While access has improved vastly since the days of the make believe access afforded by the faulty lift, many barriers remain at the University. In the absence of a relentless advocacy for program access by the people who experience denials and limitations, it is unlikely access will improve. Advocacy is a necessary condition for access. Universities don’t tear down walls and eliminate stairs out of the goodness of the corporate heart. They remove barriers because someone, somewhere, sometime holds them accountable. 

I don’t know how to get people to assert their rights. Even the brightest and most able people shy away from the hard labor of holding public entities accountable. In 15 years of working in disability rights, I can only conclude that a person has to be angry before one is ready to champion equal access and opportunity. Anger, channeled in healthy ways, works. The trouble is that few become angry enough to act and no mentor can force another to become angry. It has to come from within.

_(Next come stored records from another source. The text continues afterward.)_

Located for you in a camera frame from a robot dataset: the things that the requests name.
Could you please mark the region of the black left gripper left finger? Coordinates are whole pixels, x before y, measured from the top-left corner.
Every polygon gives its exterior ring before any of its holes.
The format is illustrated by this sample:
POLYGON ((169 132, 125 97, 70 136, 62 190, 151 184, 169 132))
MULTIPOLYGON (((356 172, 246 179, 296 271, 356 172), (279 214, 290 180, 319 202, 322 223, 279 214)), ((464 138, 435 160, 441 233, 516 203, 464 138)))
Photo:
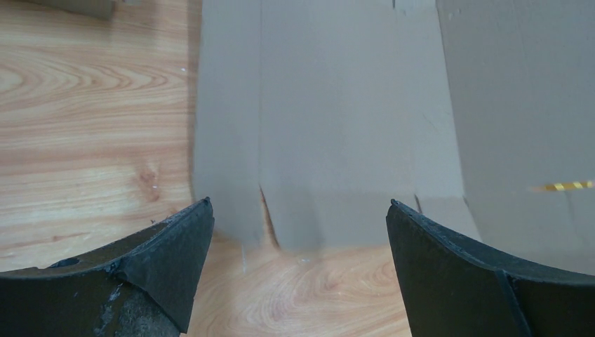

My own story confirms this. As a student at the University in the late 70s and early 80s, I chose not to get involved. Despite my blindness, I couldn’t understand why a few diehard disability right types kept pestering me to join with them in making our campus more accessible. One time, a wheelchair-using student thrust a petition calling for accessibility in my hands. He asked me to sign so that the administration would take positive steps to comply with the civil rights law, Section 504 of the Rehabilitation Act. I signed, muttering something about how the issue seemed vaguely important, but that it didn’t affect me. I was here to study, I said, and the discrimination although apparent to anyone, required only lukewarm resistance from me.

Anger visited me after graduation when school administrators told me they would like to hire me, but that they couldn’t afford the readers and other accommodations a blind elementary school teacher would obviously require. All my entreaties about the district hiring me as a duty aide, a football coach, a substitute teacher, and my demonstrable skill as a teacher and classroom manager fell on prejudiced ears. “Sorry,” they said, “We found someone else more qualified.”

Left with no alternative to practice the profession, I found myself working in a center for independent living. At first, I hated it. Independent living was little more than a sheltered workshop for the gifted disabled, I said. But the need to work kept me in the saddle. I vowed that I would serve the cause of access so that the next person wouldn’t have to face the same ugly reality. Upon this anger I built my career.

Now, as a director of a sizable higher education disability service office, I encounter many a Jason Ward. And I know that Jason’s story is my story, maybe the story of most.

If there ever was a time to act, that time is now. It’s horrifying to see what’s happening with civil rights for people with disabilities. Two courts, the Seventh and Eighth Circuits, found that the Americans with Disabilities Act violates the Constitution of the United States. It seems that the authority of the federal government to protect individual rights takes a back seat to the authority of the states to govern themselves. In other words, it’s the ADA vs. states rights. Without a doubt the US Supreme Court will take up this legal question. Either the law will grow stronger, or it will die.

Oddly enough, the ADA’s survival may hinge on one factor: Clear and convincing evidence of discrimination. It’s difficult to show discrimination if only a few of us are doing the work. Instead of shrugging off personal responsibility, everyone must get involved.

The threat to the ADA may be a good thing in that it might make more of us angry. It’s almost as though the ADA lulled us into a comfortable sleep and somebody just hollered loudly and turned on the lights. With or without the ADA, the basic assertion of human value remains constant. True, the loss of the ADA would cut deeply. If it happens, people with disabilities will have a deep hole from which to climb. But climb we will, for we have no alternative. As the philosopher said, that which does not kill you makes you stronger. There’s nothing like unjust opposition to give a person identity and power. Going back to Jason, I suspect the discrimination would fire him up. It did me. And I believe many more will fire up if the ADA candle winks out.